Pandas Reshape Methods
Data rarely comes in the exact format we need for analysis. Pandas provides powerful reshape methods that allow you to transform your data from one format to another. In this tutorial, we'll explore various techniques to reshape your data efficiently.
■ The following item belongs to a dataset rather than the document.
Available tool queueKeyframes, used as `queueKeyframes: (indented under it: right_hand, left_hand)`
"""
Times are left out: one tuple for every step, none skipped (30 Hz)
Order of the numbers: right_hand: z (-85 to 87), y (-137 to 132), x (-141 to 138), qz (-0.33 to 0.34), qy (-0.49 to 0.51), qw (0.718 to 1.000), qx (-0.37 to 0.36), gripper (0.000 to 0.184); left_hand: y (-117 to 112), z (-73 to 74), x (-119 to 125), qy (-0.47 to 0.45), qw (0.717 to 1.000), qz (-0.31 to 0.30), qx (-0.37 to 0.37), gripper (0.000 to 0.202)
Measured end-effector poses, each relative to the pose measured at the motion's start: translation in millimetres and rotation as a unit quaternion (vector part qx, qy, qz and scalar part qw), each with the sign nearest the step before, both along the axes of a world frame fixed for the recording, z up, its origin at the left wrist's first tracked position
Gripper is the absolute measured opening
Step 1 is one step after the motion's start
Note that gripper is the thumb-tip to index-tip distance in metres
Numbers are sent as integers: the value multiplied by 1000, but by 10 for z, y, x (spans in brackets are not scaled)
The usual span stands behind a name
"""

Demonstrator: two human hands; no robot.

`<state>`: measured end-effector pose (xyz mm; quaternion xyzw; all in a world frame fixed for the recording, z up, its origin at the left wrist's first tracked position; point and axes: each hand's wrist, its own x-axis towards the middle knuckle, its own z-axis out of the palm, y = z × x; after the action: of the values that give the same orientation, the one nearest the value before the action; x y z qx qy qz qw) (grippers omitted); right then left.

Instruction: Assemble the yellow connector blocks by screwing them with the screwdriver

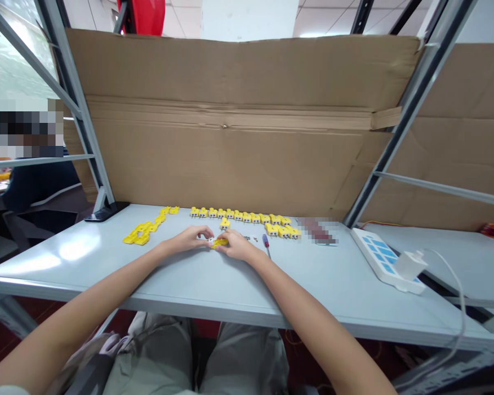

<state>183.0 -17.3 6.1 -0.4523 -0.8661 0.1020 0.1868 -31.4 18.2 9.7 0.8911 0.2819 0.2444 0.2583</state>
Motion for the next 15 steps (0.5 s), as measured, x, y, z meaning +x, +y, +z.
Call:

Introduction to Data Reshaping
Data reshaping involves rearranging data between wide format (where each variable has its own column) and long format (where variables are stored in rows). These operations are essential for:
- Data cleaning and preparation
- Statistical modeling
- Visualization
- Feature engineering
Let's dive into the key reshaping methods in Pandas!
Prerequisites
To follow this tutorial, you need:
- Basic knowledge of Python
- Familiarity with Pandas DataFrames and Series
- Pandas installed in your environment
import pandas as pd
import numpy as np
Pivot: From Long to Wide Format
The pivot()
method transforms long data into wide format by using unique values from one column as new column headers.
Basic Pivot Example
# Create a sample DataFrame in long format
data = {
'date': ['2023-01-01', '2023-01-01', '2023-01-02', '2023-01-02'],
'city': ['New York', 'Los Angeles', 'New York', 'Los Angeles'],
'temperature': [32, 65, 30, 68]
}
df = pd.DataFrame(data)
print("Original DataFrame:")
print(df)
Output:
Original DataFrame:
date city temperature
0 2023-01-01 New York 32
1 2023-01-01 Los Angeles 65
2 2023-01-02 New York 30
3 2023-01-02 Los Angeles 68
Now let's pivot this data to create a new DataFrame where cities become columns:
# Pivot the data: days as rows, cities as columns
pivoted = df.pivot(index='date', columns='city', values='temperature')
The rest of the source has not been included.